* THE TASK: Repeat the listing word for word. Leave every picture out.

┌─ AVAILABLE DATA

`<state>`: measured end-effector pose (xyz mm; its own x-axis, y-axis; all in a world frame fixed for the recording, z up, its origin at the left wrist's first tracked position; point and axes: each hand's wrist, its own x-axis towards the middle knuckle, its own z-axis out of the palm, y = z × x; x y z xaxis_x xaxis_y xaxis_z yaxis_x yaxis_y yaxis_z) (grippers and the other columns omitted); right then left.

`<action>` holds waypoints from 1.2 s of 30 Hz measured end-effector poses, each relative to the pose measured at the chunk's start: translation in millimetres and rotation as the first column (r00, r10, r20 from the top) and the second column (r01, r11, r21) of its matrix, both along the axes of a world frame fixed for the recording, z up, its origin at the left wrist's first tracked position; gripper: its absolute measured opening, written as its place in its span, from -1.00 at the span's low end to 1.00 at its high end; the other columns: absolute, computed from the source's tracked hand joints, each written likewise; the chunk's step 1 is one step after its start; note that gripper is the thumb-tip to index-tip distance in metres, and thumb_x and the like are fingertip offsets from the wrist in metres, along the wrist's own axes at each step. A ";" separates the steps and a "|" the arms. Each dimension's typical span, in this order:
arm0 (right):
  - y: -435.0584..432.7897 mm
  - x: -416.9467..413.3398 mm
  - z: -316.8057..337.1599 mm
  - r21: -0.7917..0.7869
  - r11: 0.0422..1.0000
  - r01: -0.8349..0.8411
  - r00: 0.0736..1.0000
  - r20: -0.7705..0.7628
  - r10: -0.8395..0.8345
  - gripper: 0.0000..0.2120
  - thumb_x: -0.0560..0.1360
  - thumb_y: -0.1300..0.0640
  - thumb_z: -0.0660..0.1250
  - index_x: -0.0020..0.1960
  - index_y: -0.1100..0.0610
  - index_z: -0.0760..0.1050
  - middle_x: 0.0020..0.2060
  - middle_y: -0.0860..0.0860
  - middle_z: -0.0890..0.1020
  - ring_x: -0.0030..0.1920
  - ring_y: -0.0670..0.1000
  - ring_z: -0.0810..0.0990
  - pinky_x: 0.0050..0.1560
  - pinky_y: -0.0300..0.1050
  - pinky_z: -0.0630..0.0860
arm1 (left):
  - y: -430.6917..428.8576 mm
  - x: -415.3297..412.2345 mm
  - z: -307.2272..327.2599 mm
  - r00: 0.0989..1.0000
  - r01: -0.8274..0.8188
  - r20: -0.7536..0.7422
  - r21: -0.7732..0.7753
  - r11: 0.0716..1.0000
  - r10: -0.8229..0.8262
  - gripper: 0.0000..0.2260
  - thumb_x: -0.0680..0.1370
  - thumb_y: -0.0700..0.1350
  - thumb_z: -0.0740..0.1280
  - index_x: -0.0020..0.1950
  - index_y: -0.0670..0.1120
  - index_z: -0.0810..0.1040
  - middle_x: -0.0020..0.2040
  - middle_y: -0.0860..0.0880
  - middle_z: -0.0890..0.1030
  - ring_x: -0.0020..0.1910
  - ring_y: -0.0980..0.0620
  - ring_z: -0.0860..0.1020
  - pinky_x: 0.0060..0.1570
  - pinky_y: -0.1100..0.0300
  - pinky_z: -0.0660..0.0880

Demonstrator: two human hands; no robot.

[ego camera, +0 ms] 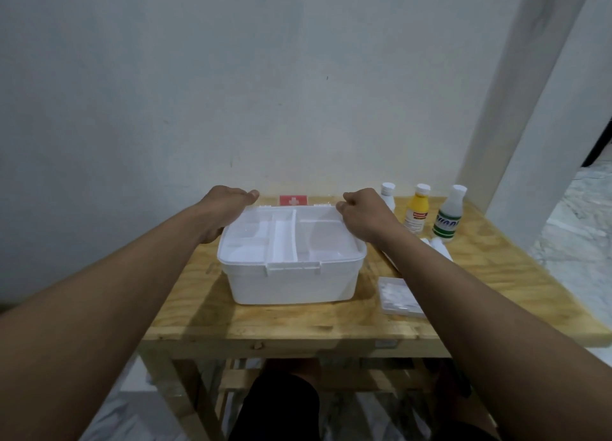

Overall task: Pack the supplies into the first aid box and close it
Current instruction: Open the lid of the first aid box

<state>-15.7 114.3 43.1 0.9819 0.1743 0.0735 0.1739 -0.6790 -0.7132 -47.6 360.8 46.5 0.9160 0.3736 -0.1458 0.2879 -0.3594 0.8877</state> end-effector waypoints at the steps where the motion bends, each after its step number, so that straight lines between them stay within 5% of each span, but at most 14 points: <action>1: -0.6 -0.4 0.5 0.007 1.000 -0.007 1.000 -0.007 0.007 -0.60 0.66 0.14 0.18 0.42 0.31 0.43 0.39 0.15 0.51 0.39 0.15 0.45 0.20 -0.13 0.35 | 0.0 -2.6 -0.1 1.000 0.012 0.000 0.015 1.000 -0.012 -0.55 0.59 0.10 0.34 0.39 -0.14 0.53 0.29 -0.14 0.58 0.21 -0.21 0.57 0.30 -0.12 0.48; 11: -15.6 -37.7 -0.1 -0.075 0.981 -0.180 0.980 -0.099 0.173 -0.41 0.69 -0.02 0.06 0.64 0.13 -0.02 0.61 0.05 0.10 0.58 0.10 0.09 0.48 -0.02 0.11 | -15.8 -45.8 -17.1 0.993 0.119 -0.003 0.212 0.970 -0.121 -0.42 0.68 0.19 0.09 0.65 0.00 0.09 0.64 -0.01 0.11 0.59 -0.10 0.15 0.49 -0.04 0.13; 27: -12.0 -34.6 2.4 -0.061 0.987 -0.147 0.986 -0.085 0.142 -0.39 0.69 -0.11 0.00 0.64 0.12 -0.05 0.61 0.06 0.10 0.59 0.09 0.08 0.48 -0.01 0.09 | -16.6 -29.8 -10.6 0.987 0.145 0.017 0.316 0.938 -0.158 -0.48 0.70 0.13 0.06 0.62 -0.05 0.21 0.62 0.00 0.19 0.58 -0.03 0.17 0.50 0.08 0.08; 32: -20.8 -40.9 9.9 -0.057 0.987 -0.149 0.989 -0.024 0.148 -0.38 0.68 -0.18 -0.02 0.63 0.11 0.04 0.60 0.03 0.13 0.59 0.07 0.09 0.49 -0.02 0.07 | -28.6 -37.9 0.2 0.984 0.027 0.145 0.456 0.890 -0.105 -0.51 0.71 0.11 -0.02 0.56 -0.08 0.33 0.57 -0.08 0.31 0.55 -0.11 0.26 0.49 0.07 0.13; 36: -42.6 -47.4 15.9 -0.148 0.983 -0.112 0.993 0.017 0.115 -0.45 0.68 -0.09 0.03 0.61 0.09 0.13 0.58 0.04 0.20 0.57 0.08 0.15 0.47 -0.02 0.12 | -45.6 -49.8 -1.1 0.972 -0.098 0.226 0.638 0.764 -0.065 -0.44 0.66 0.22 -0.09 0.52 -0.01 0.40 0.51 -0.10 0.42 0.54 -0.23 0.24 0.49 -0.23 0.14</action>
<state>-63.1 71.7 58.9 0.9533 0.2954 0.0632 0.2726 -0.7509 -0.6015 -97.4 315.2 45.5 0.8850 0.3197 0.3384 0.1247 -0.8631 0.4894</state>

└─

* SOLUTION TO THIS TASK:
`<state>`: measured end-effector pose (xyz mm; its own x-axis, y-axis; all in a world frame fixed for the recording, z up, its origin at the left wrist's first tracked position; point and axes: each hand's wrist, its own x-axis towards the middle knuckle, its own z-axis out of the palm, y = z × x; x y z xaxis_x xaxis_y xaxis_z yaxis_x yaxis_y yaxis_z) (grippers and the other columns omitted); right then left.

`<action>` holds waypoints from 1.2 s of 30 Hz measured end-effector poses, each relative to the pose measured at the chunk's start: translation in millimetres and rotation as the first column (r00, r10, r20 from the top) and the second column (r01, r11, r21) of its matrix, both along the axes of a world frame fixed for the recording, z up, its origin at the left wrist's first tracked position; gripper: its absolute measured opening, written as its place in its span, from -1.00 at the span's low end to 1.00 at its high end; the other columns: absolute, computed from the source's tracked hand joints, each written likewise; the chunk's step 1 is one step after its start; note that gripper is the thumb-tip to index-tip distance in metres, and thumb_x and the like are fingertip offsets from the wrist in metres, along the wrist's own axes at each step. A ";" separates the steps and a "|" the arms. Each dimension's typical span, in this order:
arm0 (right):
  - y: -435.0584..432.7897 mm
  - x: -416.9467..413.3398 mm
  - z: -316.8057..337.1599 mm
  - r21: -0.7917..0.7869
  - r11: 0.0422..1.0000
  - r01: -0.8349..0.8411
  - r00: 0.0736..1.0000
  - r20: -0.7705..0.7628
  - r10: -0.8395..0.8345
  - gripper: 0.0000..0.2120
  - thumb_x: -0.0560..0.1360
  - thumb_y: -0.1300..0.0640
  - thumb_z: -0.0660..0.1250
  - index_x: -0.0020..0.1960
  - index_y: -0.1100..0.0610
  - index_z: -0.0760..0.1050
  - middle_x: 0.0020..0.2060
  - middle_y: -0.0860..0.0860
  - middle_z: -0.0890..0.1020
  - ring_x: -0.0030..0.1920
  - ring_y: -0.0670..0.1000
  - ring_z: -0.0810..0.0990
  - pinky_x: 0.0050..0.1560
  - pinky_y: -0.0300..0.1050
  - pinky_z: -0.0630..0.0860
arm1 (left):
  - y: -430.6917..428.8576 mm
  - x: -415.3297..412.2345 mm
  - z: -307.2272..327.2599 mm
  - r00: 0.0989..1.0000
  - r01: -0.8274..0.8188
  - r20: -0.7536..0.7422
  - r21: -0.7732..0.7753
  - r11: 0.0716..1.0000
  - r10: -0.8229..0.8262
  - gripper: 0.0000..0.2260
  - thumb_x: -0.0680..0.1370
  - thumb_y: -0.0700..0.1350
  - thumb_z: -0.0740..0.1280
  - index_x: -0.0020..0.1950
  - index_y: -0.0670..0.1120
  - index_z: -0.0810..0.1040
  - middle_x: -0.0020..0.2040
  - middle_y: -0.0860..0.0880
  - middle_z: -0.0890..0.1030
  - ring_x: -0.0020..0.1910
  - ring_y: -0.0980..0.0620
  - ring_z: -0.0860..0.1020
  - pinky_x: 0.0060..0.1570
  - pinky_y: -0.1100..0.0300
  - pinky_z: -0.0660..0.0880

Demonstrator: two human hands; no robot.

[ego camera, +0 ms] 

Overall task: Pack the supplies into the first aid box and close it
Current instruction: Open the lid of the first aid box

<state>-15.7 114.3 43.1 0.9819 0.1743 0.0735 0.1739 -0.6790 -0.7132 -47.6 360.8 46.5 0.9160 0.3736 -0.1458 0.2879 -0.3594 0.8877</state> end-effector waypoints at the steps where the motion bends, each after its step number, so that straight lines between them stay within 5% of each span, but at most 14 points: <action>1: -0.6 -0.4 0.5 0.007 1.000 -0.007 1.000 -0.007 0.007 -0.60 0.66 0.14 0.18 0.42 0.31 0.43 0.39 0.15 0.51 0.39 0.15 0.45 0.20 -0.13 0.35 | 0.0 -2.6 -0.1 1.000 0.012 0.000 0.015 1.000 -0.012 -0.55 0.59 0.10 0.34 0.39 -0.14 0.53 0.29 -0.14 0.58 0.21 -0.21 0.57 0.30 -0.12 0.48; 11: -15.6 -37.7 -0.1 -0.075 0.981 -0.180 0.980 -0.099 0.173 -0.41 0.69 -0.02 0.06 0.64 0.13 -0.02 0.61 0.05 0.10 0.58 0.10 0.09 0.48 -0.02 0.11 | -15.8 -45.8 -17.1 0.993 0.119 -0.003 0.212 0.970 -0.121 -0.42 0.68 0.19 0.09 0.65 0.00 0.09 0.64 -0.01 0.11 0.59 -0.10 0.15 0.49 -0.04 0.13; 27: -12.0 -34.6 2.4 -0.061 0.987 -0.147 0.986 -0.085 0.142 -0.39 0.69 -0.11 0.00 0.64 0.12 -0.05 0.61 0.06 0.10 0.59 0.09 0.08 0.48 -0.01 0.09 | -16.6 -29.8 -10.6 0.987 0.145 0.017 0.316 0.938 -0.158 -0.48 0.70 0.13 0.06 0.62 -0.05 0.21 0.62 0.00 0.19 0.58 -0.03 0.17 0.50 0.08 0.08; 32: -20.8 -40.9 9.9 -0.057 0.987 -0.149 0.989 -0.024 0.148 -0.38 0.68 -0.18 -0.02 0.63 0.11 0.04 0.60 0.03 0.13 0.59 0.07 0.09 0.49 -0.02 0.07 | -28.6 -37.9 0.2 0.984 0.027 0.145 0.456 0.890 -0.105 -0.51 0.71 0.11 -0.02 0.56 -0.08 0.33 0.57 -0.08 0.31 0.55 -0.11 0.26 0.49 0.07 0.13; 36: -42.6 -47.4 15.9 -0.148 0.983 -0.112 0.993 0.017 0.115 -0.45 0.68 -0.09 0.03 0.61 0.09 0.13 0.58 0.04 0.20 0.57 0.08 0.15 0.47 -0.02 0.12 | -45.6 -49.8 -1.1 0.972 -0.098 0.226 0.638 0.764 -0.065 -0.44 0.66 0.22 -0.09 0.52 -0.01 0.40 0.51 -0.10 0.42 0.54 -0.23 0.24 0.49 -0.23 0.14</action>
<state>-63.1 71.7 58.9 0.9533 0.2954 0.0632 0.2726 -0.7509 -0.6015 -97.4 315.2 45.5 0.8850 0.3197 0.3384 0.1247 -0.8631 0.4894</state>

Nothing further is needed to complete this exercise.